Goal of the exercise: Print nothing but the lines from the start of the listing below through the line that contains "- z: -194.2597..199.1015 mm". Do not include the pictures.

Recorded information:
★ ★ ★ ★ ★

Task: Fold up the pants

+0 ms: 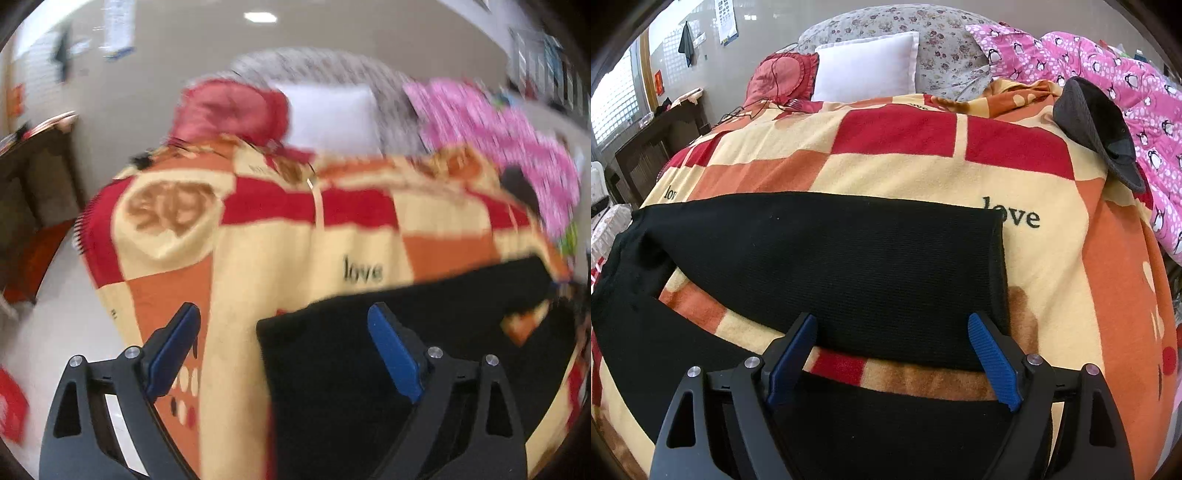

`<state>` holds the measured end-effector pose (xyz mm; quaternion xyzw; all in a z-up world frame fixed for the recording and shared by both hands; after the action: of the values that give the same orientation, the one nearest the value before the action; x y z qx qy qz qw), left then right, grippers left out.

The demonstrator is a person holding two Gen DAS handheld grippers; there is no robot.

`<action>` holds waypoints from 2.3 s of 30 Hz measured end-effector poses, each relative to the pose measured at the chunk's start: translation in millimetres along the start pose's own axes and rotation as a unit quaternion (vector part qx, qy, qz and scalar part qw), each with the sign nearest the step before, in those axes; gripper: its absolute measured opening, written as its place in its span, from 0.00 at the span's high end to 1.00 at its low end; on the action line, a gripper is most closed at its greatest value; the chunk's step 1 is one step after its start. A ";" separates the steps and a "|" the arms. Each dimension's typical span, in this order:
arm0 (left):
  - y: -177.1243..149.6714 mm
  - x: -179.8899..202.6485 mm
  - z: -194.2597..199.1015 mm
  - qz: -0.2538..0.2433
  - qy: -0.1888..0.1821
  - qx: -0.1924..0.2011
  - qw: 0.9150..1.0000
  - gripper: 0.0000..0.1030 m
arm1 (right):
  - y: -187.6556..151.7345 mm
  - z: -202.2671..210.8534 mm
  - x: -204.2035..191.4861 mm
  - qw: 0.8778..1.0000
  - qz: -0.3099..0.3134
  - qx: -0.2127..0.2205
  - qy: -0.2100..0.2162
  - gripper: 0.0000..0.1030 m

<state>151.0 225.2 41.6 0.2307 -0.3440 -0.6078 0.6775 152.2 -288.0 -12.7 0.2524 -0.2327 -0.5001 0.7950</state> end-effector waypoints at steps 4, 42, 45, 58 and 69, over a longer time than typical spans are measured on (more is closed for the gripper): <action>-14.1 -3.3 -26.3 -0.031 -0.023 -0.045 0.998 0.11 | 0.3 -0.3 -0.5 1.000 0.002 -0.001 -0.002 0.17; 7.3 42.9 27.9 -0.013 -0.004 0.001 1.000 0.97 | 20.3 39.3 28.0 0.998 -0.051 0.038 0.014 0.18; 7.4 51.2 35.4 0.001 -0.005 0.017 1.000 0.97 | 38.7 54.7 71.9 0.993 -0.114 0.031 0.003 0.17; 10.2 46.4 28.4 0.049 0.022 0.030 0.998 0.97 | 56.4 -35.2 118.4 0.982 -0.155 -0.082 0.062 0.64; 2.4 51.2 31.3 0.053 0.027 0.042 0.997 0.97 | 57.8 -6.7 104.2 0.991 -0.103 -0.012 0.082 0.96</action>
<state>130.5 178.5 73.4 0.2569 -0.3627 -0.5492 0.7077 236.3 -360.5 31.1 0.3056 -0.1333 -0.5595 0.7588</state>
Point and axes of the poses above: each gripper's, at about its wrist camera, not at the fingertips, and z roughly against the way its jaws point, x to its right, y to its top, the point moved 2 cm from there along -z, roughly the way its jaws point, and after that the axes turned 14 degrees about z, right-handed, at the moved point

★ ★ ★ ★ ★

Completed exercise:
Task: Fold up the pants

+0 ms: 

`<state>` holds the measured end-effector pose (xyz mm; quaternion xyzw; all in a z-up world frame fixed for the recording and shared by both hands; after the action: of the values that give the same orientation, the one nearest the value before the action; x y z qx qy qz qw), left then right, grippers left out.

The demonstrator is a person holding two Gen DAS handheld grippers; there is no robot.

`<action>` holds waypoints from 2.3 s of 30 Hz measured end-effector poses, each relative to the pose measured at the chunk's start: translation in millimetres along the start pose's own axes and rotation as a unit quaternion (vector part qx, qy, qz and scalar part qw), each with the sign nearest the step before, in those axes; gripper: its absolute measured opening, written as its place in its span, from 0.00 at the span's high end to 1.00 at its low end; on the action line, a gripper is most closed at its greatest value; the chunk's step 1 is one step after its start. A ";" separates the steps and a "|" the arms. Each dimension's typical span, in this order:
arm0 (left):
  - y: -177.1243..149.6714 mm
  - x: -179.8899..202.6485 mm
  - z: -194.2597..199.1015 mm

The answer has been given, and the exercise is complete.